▶ _PROBLEM_:
Output the lines of the records exactly, from the first through the one containing "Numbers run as". Omit all pictures.

(Items from a data source)
= = = = = = =

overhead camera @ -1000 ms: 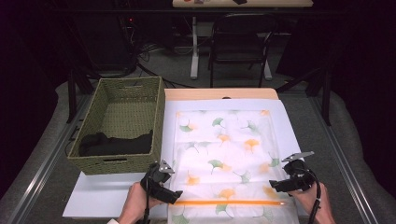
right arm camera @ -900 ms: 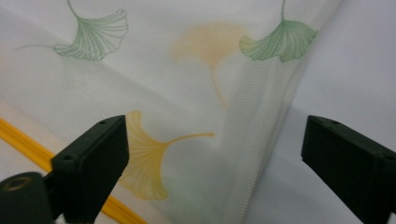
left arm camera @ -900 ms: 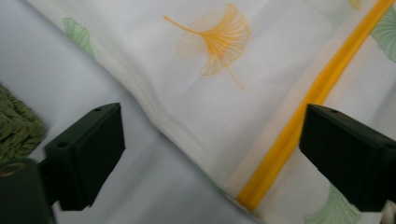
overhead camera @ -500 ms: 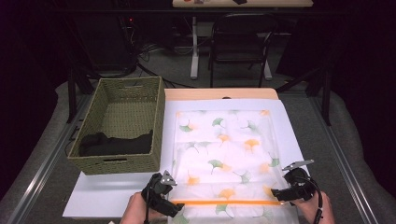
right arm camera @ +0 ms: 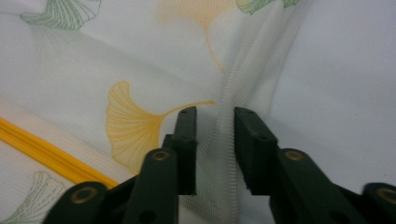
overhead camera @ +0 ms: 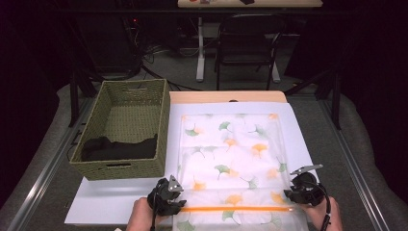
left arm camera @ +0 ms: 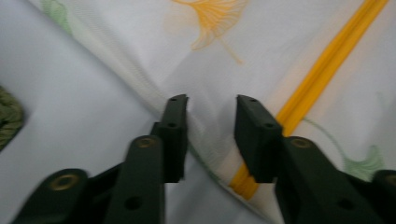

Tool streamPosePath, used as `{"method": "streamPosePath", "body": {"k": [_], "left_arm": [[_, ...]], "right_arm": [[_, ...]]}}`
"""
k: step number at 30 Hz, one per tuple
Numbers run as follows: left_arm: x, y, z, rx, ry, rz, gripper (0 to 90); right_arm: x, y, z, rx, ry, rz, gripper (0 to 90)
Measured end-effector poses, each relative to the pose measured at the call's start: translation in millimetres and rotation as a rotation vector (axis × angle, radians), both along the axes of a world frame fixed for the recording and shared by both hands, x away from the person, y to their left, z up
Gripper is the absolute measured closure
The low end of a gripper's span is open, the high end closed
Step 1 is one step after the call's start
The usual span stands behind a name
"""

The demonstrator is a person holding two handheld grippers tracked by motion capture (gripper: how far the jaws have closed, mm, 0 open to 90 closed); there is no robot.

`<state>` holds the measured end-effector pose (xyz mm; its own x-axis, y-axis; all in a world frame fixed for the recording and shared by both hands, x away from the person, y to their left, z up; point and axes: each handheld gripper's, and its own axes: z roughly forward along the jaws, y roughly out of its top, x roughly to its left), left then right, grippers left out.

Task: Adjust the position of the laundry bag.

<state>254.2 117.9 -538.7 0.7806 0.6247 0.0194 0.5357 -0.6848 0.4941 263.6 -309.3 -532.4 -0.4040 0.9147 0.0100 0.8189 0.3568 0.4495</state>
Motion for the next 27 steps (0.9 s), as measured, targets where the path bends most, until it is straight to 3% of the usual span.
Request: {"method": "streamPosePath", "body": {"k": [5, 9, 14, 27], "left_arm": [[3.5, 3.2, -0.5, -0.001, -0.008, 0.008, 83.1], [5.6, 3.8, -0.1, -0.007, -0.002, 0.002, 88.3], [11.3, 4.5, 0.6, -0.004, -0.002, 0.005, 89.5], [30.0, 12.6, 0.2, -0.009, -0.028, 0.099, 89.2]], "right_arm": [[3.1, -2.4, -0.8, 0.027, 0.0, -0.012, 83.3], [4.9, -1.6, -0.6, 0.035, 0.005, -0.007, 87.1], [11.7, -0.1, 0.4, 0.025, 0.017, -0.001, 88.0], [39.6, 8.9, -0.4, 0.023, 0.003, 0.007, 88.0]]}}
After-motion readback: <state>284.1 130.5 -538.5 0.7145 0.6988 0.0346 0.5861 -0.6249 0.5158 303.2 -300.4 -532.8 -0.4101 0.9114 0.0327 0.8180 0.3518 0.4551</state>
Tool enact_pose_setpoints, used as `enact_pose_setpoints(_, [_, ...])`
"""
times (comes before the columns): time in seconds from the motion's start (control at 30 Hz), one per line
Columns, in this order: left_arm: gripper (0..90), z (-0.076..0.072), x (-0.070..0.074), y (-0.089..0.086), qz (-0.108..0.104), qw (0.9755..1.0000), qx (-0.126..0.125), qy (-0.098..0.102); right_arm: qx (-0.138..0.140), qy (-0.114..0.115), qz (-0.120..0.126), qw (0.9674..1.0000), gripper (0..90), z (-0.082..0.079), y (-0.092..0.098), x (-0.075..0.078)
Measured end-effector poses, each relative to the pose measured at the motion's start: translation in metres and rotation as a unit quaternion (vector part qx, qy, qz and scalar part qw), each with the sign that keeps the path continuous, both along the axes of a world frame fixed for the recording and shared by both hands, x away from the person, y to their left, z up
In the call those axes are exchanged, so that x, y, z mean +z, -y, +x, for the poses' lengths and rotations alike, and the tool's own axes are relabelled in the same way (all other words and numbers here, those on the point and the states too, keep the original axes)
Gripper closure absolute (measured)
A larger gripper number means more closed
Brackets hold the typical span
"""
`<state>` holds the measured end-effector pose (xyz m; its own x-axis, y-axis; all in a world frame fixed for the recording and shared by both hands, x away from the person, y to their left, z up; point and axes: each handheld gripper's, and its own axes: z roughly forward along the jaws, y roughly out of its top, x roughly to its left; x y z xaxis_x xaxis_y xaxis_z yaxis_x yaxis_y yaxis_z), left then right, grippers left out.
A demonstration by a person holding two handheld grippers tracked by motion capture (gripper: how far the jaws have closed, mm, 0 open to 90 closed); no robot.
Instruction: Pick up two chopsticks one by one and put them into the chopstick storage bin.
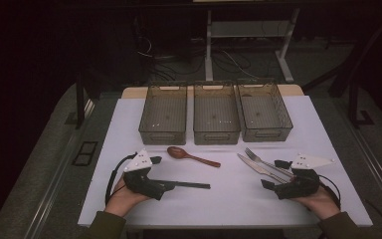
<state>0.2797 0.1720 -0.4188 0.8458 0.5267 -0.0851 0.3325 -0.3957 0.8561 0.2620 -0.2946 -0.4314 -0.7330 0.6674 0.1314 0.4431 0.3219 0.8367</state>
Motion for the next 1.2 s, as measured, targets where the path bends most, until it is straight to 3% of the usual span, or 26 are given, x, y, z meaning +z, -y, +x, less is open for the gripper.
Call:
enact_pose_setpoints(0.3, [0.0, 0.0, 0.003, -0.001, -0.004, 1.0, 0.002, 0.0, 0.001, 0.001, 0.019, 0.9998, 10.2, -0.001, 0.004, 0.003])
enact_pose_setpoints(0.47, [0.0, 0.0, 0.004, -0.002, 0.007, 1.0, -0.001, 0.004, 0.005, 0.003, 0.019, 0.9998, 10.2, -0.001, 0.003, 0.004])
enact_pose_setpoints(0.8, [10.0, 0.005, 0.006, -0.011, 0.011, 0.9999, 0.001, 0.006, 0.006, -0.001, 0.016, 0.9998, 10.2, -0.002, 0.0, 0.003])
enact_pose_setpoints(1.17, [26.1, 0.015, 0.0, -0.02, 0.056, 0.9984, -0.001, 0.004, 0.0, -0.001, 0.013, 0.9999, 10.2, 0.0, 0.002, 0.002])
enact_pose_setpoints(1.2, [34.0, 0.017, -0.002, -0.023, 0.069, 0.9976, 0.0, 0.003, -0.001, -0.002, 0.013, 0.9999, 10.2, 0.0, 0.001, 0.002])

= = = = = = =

▶ _YOUR RESPONSE_:
overhead camera @ -1000 ms: 
right arm camera @ -900 ms: 
left arm camera @ -900 ms: 
overhead camera @ -500 ms: 
right arm camera @ +0 ms: 
overhead camera @ +0 ms: 
left arm camera @ +0 ms: 

Tool streamPosePath, used as `{"method": "streamPosePath", "body": {"k": [_], "left_arm": [[_, ...]], "right_arm": [[_, ...]]}}`
"""
k: step number at 30 Hz, one per tuple
Numbers run as follows: left_arm: x, y, z, rx, ry, rz, gripper (0 to 90); right_arm: x, y, z, rx, ry, rz, gripper (0 to 90)

Here the output is complete.